Friday, June 18, 2010

Yous & Mes

I have a flaw.

I know. “Stop the press!”

Alas it’s true.

Recently somebody pointed it out. Understand that even as I mention it, I’m not making fun of that person, or belittling their criticism. We all have opinions. Would American Idol survived without opinions? I think not. And even though my opinion of that show is low, I welcome any Simon Cowell to my life as a Joseph Stalin of love--or something like that.

“Please, tell me more about your concerns. Stand just a little to your left. Please! Ignore the firing squad, just express…”

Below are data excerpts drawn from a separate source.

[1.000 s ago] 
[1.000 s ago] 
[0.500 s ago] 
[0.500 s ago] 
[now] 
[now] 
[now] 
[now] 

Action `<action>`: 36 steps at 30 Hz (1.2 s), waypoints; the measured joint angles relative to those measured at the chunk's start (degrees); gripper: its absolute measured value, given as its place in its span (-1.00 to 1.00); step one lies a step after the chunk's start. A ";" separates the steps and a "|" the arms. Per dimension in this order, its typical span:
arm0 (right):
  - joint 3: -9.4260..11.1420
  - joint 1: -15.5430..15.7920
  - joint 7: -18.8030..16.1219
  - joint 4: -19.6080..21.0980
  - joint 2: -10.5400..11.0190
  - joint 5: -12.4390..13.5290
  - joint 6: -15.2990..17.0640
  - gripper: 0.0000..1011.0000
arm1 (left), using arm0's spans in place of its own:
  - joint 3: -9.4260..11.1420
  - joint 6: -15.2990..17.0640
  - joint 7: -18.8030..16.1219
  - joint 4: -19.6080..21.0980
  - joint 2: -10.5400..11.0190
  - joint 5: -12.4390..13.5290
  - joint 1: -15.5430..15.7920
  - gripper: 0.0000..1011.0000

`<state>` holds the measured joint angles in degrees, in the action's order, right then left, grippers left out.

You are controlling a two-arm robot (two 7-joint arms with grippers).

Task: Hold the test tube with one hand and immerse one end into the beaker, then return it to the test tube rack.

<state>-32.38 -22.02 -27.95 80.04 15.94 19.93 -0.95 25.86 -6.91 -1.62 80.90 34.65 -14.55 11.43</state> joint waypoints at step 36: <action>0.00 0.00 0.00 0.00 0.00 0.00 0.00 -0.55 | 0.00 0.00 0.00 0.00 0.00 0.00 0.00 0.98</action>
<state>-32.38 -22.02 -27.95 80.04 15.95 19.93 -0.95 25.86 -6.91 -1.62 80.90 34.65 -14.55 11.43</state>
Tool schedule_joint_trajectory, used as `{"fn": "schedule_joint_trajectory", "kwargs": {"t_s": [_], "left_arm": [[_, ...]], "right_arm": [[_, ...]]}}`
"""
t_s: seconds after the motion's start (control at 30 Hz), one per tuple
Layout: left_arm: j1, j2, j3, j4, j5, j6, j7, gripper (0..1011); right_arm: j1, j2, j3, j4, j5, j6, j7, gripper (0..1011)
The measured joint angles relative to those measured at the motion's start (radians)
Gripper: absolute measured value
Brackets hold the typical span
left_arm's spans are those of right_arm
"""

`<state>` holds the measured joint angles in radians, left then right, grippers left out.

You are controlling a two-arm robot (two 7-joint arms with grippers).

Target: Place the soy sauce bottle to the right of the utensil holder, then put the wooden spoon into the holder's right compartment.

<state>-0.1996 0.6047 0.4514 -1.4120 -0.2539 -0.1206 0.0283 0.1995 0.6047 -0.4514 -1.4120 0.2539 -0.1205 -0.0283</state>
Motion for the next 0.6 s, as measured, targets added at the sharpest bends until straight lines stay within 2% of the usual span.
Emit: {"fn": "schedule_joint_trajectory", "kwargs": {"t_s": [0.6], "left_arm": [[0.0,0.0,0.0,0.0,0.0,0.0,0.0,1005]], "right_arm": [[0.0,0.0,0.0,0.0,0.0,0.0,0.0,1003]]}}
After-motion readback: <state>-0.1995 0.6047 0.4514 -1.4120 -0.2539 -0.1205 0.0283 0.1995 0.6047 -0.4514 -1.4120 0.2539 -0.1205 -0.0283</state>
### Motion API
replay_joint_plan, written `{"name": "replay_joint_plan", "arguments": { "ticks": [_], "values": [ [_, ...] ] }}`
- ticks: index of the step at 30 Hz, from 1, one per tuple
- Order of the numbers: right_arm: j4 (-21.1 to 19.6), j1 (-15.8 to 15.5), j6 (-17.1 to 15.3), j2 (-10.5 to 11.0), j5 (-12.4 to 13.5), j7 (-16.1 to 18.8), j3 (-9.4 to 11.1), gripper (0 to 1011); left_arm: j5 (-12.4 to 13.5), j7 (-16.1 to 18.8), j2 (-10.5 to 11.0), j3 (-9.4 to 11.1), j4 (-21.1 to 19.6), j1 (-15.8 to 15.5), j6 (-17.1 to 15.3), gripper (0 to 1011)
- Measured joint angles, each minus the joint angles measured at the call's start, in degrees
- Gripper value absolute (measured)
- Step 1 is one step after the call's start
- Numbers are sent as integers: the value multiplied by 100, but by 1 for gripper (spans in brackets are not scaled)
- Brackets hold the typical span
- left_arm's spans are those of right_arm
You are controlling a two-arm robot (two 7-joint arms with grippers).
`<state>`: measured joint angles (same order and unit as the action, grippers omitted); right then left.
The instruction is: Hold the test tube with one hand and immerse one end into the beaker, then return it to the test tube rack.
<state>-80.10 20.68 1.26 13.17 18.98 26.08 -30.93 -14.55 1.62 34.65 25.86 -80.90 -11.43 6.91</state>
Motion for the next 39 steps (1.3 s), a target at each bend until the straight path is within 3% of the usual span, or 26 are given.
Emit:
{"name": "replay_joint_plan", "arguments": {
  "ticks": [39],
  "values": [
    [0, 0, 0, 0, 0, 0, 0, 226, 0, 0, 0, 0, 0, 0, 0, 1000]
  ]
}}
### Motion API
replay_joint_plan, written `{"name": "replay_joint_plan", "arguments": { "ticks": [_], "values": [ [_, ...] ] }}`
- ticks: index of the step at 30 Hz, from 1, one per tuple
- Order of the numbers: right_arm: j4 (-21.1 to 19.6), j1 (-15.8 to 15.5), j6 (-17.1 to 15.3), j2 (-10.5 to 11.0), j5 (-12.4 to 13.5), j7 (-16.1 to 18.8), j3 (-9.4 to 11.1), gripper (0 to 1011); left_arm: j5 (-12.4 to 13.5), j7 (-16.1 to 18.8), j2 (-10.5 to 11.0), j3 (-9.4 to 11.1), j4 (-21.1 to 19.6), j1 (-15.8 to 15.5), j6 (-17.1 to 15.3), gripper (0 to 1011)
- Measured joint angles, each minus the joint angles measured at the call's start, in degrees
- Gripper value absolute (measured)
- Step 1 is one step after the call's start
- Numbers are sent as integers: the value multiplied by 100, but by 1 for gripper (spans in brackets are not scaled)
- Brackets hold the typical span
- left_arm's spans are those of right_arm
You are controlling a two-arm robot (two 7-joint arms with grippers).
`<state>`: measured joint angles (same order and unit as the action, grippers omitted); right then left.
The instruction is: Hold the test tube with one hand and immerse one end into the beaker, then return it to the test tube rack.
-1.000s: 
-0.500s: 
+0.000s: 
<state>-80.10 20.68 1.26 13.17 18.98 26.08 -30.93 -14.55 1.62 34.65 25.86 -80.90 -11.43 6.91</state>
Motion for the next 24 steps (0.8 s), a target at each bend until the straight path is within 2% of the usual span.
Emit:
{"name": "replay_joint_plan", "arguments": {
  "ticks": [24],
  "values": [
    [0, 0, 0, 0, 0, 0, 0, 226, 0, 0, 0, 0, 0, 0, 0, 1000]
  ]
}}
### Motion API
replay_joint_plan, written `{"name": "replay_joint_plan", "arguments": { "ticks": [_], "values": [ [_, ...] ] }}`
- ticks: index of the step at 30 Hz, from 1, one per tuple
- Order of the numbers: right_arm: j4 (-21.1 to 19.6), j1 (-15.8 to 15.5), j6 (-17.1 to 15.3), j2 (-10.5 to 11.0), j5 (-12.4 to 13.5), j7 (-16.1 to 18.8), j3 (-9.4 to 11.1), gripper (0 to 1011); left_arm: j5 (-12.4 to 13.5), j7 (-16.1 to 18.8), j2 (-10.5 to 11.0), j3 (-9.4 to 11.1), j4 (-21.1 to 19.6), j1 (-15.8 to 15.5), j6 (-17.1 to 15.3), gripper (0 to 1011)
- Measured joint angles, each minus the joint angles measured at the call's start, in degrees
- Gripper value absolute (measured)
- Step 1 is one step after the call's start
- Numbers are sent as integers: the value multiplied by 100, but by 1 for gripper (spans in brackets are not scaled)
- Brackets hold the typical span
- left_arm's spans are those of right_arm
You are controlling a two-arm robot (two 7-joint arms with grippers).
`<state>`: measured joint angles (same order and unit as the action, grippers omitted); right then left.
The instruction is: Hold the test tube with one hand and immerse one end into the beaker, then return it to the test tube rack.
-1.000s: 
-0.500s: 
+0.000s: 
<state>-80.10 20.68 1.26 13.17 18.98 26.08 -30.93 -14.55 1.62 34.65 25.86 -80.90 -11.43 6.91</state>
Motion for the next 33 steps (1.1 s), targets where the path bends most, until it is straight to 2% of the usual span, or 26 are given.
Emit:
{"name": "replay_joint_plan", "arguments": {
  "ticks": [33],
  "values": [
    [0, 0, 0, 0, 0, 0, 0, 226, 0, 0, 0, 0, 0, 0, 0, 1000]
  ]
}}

Likewise, I appreciate the well wishers who’ve chimed in and said, “It’s OK Rob, we accept you the way you are.” I like being liked. During the worst times, we find out who our real friends are. I’m sure Joseph Stalin could express that as well. If you’re going through hell, look around you. Those people holding you up now? Those are the people you want to keep around forever. Seriously. Put them in the freezer. They keep well. You can pull them out as pick-me-up-sicles later. It’s a little trick I learned from Martha Stewart.

Me? I don’t keep well. I spoil easily, don’t bother—nobody wants a spoiled manboy around. You’ll never get the remote control from his cold furry hand. If you’re lucky, it won’t be the hand down his pants. You’ll never want to touch the remote again.

“Rob was over last week. You want to change the channel for me?”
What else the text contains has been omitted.